Le chevalier de La Barre, plus connu sous ce titre que sous son nom (François-Jean Lefebvre), a eu le triste privilège d'être le dernier Français condamné à mort pour blasphème.

Le chevalier est accusé, en 1765, de divers actes d'impiété, tout comme deux de ses amis, Gaillard d’Etallonde et Moisnel : ils ne se seraient pas décoiffés au passage d'une procession religieuse, auraient chanté des chansons insultant Marie-Madeleine, et mutilé un Christ en place publique à Abbeville. Fait aggravant aux yeux de ses accusateurs, le chevalier de La Barre possédait, outre deux livres licencieux, le Dictionnaire philosophique de Voltaire.

Moisnel, très jeune, n'est pas réellement inquiété, Gaillard d’Etallonde trouve le salut dans la fuite à l'étranger, et le chevalier de La Barre, trop confiant en la justice, choisit d'affronter le procès.
Mal lui en prend puisque, malgré un solide alibi, il est finalement condamné à la torture et à la mort.

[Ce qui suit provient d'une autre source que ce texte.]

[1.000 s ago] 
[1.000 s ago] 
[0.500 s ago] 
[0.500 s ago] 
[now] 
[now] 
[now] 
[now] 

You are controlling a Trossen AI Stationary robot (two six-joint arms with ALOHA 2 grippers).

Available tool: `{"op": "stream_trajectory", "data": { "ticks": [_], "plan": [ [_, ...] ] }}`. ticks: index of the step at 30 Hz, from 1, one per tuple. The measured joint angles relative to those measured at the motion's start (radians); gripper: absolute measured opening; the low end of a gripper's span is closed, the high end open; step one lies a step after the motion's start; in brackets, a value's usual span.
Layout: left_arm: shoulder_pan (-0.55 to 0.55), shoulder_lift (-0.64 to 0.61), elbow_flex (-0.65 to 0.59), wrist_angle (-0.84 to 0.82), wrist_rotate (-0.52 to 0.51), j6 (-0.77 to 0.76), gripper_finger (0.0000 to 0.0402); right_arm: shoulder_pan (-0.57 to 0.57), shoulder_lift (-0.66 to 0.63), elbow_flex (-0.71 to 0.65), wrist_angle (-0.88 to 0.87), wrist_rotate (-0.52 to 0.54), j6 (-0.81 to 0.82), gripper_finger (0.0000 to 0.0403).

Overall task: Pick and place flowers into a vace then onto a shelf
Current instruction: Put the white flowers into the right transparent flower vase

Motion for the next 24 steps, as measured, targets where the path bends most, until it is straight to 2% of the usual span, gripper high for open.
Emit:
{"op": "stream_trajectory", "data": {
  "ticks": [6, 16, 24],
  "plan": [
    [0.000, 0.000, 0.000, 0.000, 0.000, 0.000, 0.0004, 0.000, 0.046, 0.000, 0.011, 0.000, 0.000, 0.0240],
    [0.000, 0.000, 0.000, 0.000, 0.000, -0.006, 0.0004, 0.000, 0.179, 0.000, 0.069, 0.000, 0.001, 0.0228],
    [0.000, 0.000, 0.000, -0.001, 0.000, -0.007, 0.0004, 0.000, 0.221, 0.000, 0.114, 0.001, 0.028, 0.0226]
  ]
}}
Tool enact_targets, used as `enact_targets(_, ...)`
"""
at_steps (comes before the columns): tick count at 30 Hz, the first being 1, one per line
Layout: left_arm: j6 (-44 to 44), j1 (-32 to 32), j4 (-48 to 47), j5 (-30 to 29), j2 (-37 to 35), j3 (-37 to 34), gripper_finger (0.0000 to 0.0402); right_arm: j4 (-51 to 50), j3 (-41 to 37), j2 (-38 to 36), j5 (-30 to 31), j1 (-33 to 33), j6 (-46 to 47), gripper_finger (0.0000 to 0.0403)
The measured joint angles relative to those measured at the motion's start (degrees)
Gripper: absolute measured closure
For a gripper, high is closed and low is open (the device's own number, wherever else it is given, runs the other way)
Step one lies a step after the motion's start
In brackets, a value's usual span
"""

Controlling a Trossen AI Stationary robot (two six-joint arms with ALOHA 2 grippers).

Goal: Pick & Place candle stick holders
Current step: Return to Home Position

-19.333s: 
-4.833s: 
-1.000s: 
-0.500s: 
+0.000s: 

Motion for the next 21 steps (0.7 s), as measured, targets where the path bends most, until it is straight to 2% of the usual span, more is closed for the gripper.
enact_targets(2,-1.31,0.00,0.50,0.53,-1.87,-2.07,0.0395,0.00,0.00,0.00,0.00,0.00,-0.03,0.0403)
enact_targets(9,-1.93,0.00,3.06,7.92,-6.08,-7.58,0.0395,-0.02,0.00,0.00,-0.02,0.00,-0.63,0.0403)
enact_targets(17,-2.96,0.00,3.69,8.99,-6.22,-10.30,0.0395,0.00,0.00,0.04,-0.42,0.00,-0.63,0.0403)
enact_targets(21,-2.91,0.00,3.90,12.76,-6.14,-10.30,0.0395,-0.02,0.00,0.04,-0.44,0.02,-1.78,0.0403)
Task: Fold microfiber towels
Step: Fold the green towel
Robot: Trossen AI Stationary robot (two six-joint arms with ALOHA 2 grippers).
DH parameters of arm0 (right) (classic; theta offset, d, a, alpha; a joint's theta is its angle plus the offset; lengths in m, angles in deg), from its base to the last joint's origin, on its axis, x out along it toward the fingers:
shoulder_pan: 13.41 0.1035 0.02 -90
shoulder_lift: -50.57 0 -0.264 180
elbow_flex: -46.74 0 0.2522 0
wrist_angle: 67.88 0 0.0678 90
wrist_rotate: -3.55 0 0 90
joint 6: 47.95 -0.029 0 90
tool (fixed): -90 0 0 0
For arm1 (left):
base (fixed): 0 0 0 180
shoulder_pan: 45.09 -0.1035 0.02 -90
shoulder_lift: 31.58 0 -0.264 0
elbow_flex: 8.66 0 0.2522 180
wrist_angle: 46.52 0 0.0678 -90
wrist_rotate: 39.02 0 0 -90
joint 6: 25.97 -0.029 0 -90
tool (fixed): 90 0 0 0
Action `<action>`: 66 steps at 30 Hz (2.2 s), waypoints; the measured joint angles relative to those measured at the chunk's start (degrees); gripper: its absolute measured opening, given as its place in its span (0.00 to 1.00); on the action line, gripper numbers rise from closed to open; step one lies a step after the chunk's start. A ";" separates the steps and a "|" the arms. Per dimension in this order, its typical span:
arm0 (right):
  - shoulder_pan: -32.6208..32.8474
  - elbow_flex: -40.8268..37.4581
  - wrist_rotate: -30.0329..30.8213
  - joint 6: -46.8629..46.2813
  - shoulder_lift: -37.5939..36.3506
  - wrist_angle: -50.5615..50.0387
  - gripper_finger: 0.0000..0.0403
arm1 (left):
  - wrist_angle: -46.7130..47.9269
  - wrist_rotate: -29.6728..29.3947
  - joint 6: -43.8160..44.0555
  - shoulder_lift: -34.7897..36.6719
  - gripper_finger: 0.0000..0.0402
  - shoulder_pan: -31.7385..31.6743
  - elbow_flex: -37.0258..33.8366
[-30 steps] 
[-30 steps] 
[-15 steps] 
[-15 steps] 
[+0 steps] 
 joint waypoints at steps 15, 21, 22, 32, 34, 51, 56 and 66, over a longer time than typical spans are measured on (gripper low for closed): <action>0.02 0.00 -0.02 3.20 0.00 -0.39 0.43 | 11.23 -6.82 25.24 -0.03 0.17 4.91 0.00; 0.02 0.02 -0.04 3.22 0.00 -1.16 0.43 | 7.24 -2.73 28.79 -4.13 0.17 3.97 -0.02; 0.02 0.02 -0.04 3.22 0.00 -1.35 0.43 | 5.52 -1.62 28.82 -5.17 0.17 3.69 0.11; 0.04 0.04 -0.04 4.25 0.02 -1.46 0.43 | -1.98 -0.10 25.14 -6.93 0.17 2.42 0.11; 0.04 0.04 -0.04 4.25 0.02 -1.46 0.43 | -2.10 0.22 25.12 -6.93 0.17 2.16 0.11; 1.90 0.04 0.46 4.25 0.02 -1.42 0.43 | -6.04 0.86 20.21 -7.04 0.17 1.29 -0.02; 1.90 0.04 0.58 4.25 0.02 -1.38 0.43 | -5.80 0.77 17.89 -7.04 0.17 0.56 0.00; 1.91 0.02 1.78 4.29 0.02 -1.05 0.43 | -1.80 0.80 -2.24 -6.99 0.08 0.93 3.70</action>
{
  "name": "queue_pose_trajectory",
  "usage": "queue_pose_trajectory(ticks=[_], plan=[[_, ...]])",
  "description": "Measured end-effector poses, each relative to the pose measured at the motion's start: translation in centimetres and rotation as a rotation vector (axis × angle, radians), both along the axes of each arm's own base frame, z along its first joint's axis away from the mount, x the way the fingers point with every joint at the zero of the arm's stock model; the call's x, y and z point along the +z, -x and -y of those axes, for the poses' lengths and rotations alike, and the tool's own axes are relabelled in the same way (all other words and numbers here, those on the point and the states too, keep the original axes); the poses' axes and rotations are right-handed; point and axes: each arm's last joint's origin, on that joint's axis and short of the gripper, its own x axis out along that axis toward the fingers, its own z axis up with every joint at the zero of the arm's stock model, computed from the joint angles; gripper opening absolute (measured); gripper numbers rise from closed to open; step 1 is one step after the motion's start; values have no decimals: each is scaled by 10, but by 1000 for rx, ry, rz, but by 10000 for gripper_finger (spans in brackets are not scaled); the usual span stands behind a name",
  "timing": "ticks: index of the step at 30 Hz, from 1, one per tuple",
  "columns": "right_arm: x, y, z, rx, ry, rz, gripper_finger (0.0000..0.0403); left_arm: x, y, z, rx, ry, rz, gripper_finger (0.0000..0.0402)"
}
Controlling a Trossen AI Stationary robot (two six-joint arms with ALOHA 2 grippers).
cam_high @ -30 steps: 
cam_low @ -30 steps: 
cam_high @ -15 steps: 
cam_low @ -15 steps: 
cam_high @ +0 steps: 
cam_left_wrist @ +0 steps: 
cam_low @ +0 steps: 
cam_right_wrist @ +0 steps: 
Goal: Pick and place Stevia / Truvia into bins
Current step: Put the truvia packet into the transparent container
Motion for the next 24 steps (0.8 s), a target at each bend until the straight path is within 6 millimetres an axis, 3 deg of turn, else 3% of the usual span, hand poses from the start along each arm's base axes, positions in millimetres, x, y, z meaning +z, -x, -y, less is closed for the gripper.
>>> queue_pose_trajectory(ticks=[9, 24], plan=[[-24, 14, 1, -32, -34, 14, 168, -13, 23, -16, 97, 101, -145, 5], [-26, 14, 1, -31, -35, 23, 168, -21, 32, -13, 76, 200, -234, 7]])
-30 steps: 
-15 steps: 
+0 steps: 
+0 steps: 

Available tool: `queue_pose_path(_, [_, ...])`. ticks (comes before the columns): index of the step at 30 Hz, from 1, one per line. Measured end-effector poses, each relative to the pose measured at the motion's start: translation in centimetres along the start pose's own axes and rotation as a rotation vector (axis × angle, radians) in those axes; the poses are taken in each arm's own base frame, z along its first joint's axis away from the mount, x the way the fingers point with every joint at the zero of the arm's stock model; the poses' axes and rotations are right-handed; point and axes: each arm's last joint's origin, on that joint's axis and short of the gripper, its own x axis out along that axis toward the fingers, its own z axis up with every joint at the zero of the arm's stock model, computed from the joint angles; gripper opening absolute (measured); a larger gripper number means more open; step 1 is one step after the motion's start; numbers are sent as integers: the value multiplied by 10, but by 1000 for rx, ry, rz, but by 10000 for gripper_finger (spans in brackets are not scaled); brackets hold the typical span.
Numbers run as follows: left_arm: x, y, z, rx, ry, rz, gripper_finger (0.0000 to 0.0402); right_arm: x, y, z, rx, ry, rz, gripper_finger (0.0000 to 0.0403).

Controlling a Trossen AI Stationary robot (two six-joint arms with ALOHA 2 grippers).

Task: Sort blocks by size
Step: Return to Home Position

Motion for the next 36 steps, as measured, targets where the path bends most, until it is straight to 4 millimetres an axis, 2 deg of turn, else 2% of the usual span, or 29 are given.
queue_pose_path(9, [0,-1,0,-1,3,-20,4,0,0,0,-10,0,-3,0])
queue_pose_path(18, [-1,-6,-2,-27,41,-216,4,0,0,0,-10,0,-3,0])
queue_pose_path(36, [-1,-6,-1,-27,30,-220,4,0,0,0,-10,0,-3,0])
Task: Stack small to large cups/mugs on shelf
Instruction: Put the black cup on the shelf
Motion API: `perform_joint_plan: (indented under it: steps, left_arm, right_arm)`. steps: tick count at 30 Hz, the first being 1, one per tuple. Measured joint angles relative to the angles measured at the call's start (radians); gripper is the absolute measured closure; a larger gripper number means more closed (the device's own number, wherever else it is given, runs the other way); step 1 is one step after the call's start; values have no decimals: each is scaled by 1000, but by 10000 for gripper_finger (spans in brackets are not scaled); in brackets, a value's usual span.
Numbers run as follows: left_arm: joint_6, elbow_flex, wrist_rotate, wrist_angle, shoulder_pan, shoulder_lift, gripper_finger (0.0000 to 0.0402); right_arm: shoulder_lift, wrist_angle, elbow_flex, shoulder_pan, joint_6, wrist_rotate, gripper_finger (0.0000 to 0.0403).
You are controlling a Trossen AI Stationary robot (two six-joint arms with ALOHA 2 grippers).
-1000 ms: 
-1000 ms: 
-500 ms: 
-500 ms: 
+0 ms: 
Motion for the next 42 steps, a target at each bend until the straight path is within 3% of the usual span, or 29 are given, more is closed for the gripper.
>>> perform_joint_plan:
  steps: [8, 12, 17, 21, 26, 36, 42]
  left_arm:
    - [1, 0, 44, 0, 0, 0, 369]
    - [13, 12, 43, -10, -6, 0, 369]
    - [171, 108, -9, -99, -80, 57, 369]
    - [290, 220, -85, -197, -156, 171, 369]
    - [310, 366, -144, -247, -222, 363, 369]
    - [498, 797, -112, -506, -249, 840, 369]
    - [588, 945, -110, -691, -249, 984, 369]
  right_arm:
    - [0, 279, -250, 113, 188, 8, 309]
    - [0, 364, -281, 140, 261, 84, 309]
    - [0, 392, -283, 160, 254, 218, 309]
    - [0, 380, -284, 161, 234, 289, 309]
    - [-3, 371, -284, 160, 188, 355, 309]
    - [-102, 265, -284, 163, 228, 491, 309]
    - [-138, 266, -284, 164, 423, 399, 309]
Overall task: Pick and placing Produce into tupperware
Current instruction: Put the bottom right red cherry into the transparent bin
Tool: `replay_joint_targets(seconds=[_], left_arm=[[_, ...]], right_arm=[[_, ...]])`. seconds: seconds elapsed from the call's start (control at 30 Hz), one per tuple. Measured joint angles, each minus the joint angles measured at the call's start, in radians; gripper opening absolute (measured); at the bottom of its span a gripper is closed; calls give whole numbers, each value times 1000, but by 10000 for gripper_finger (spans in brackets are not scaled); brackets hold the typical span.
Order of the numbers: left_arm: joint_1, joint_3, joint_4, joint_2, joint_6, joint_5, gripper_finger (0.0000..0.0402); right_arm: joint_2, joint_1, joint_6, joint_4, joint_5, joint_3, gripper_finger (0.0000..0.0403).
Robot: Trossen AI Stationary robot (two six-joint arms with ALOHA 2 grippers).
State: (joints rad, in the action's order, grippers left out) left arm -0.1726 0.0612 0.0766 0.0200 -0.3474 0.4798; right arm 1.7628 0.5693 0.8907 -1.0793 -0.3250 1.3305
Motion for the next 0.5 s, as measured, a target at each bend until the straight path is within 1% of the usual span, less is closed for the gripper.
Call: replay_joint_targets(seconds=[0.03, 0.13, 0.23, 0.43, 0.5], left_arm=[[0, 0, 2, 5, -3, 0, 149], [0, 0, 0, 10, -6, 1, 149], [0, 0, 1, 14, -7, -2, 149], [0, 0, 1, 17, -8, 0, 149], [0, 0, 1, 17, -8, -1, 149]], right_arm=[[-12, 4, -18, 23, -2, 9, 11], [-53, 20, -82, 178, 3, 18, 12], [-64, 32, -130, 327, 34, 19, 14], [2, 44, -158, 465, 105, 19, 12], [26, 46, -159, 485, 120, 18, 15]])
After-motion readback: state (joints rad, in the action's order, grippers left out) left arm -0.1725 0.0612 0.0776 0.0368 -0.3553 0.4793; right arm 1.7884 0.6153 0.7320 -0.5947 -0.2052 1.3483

Il est exécuté le 1er juillet 1766 : poing et langue coupés, il est ensuite décapité et brûlé avec un exemplaire du Dictionnaire philosophique de Voltaire, préalablement lacéré
Le chevalier de La Barre a été victime de différents entre certains membres de sa famille et des personnages puissants d'Abbeville, d'une justice défaillante avalant – voire suscitant - accusations non étayées et faux témoignages, et de la profonde intolérance religieuse qui persistait en ce siècle des Lumières.

Des voix s'élèveront néanmoins pour défendre le chevalier, dont celle de Voltaire, qui devra s'enfuir pour ne pas être poursuivi lui-même ! Enfin réhabilité par la Convention, le chevalier de La Barre deviendra une figure symbolique de la lutte contre l'intolérance religieuse. Le fait que le gouvernement de Vichy ait fait déboulonné, en octobre 1941, la statue qui avait été érigée en 1897 devant la basilique du Sacré-Cœur, à Montmartre, puis déplacée au square Nadar en 1926, ne peut que souligner à quel point les libres penseurs gênent, même lorsqu'ils ne sont que des symboles, les dictateurs de tout poil, politiques ou religieux.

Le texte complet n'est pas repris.